Work to be completed
Transcribe the data as written, minus images.
[[ Recorded data open ]]
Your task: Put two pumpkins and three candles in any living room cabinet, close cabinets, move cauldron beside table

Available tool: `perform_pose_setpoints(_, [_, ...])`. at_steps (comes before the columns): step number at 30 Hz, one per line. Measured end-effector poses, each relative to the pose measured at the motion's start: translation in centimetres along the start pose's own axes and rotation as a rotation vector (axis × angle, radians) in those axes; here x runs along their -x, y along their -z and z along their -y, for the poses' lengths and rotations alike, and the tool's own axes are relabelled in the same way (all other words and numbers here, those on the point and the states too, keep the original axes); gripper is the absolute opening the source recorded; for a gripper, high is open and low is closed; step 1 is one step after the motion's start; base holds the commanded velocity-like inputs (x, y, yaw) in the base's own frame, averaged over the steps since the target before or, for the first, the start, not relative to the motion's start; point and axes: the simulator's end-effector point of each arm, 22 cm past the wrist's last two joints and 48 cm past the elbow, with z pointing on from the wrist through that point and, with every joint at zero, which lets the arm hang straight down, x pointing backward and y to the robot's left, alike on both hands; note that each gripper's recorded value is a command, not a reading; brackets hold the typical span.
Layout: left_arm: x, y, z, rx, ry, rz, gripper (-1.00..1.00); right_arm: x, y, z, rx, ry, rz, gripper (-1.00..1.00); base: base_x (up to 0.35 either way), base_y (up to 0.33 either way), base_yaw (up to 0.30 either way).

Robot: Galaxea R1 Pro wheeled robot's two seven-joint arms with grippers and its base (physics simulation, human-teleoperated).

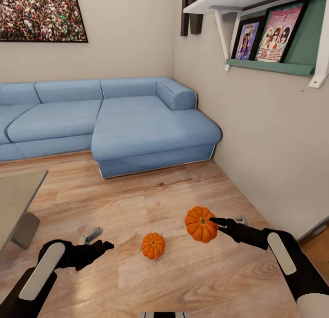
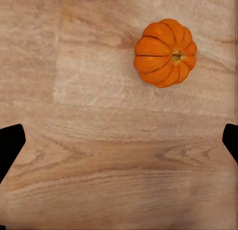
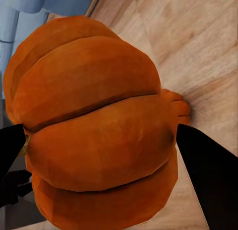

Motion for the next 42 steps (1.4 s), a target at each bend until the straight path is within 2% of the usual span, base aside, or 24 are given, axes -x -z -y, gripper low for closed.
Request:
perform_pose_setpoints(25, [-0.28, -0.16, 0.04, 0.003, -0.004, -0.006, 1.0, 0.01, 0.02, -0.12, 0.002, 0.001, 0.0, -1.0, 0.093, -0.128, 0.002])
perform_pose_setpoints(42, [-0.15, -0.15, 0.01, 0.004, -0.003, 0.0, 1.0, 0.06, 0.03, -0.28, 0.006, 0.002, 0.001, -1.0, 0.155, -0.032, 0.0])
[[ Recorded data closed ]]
Output of the task
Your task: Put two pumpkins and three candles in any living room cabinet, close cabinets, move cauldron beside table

Available tool: `perform_pose_setpoints(_, [_, ...])`. at_steps (comes before the columns): step number at 30 Hz, one per line. Measured end-effector poses, each relative to the pose measured at the motion's start: translation in centimetres along the start pose's own axes and rotation as a rotation vector (axis × angle, radians) in those axes; here x runs along their -x, y along their -z and z along their -y, for the poses' lengths and rotations alike, and the tool's own axes are relabelled in the same way (all other words and numbers here, those on the point and the states too, keep the original axes); gripper is the absolute opening the source recorded; for a gripper, high is open and low is closed; step 1 is one step after the motion's start; base holds the commanded velocity-like inputs (x, y, yaw) in the base's own frame, averaged over the steps since the target before or, for the first, the start, not relative to the motion's start; point and axes: the simulator's end-effector point of each arm, 22 cm past the wrist's last two joints and 48 cm past the elbow, with z pointing on from the wrist through that point and, with every joint at zero, which lets the arm hang straight down, x pointing backward and y to the robot's left, alike on both hands; note that each gripper's recorded value is a command, not a reading; brackets hold the typical span.
Layout: left_arm: x, y, z, rx, ry, rz, gripper (-1.00..1.00); right_arm: x, y, z, rx, ry, rz, gripper (-1.00..1.00); base: base_x (up to 0.35 either way), base_y (up to 0.33 either way), base_yaw (up to 0.30 either way).

Robot: Galaxea R1 Pro wheeled robot's two seven-joint arms with grippers and its base (physics simulation, human-teleoperated).


Motion for the next 42 steps (1.4 s), a target at each bend until the straight path is within 2% of the usual span, base aside, or 24 are given, axes -x -z -y, gripper low for closed.
Request:
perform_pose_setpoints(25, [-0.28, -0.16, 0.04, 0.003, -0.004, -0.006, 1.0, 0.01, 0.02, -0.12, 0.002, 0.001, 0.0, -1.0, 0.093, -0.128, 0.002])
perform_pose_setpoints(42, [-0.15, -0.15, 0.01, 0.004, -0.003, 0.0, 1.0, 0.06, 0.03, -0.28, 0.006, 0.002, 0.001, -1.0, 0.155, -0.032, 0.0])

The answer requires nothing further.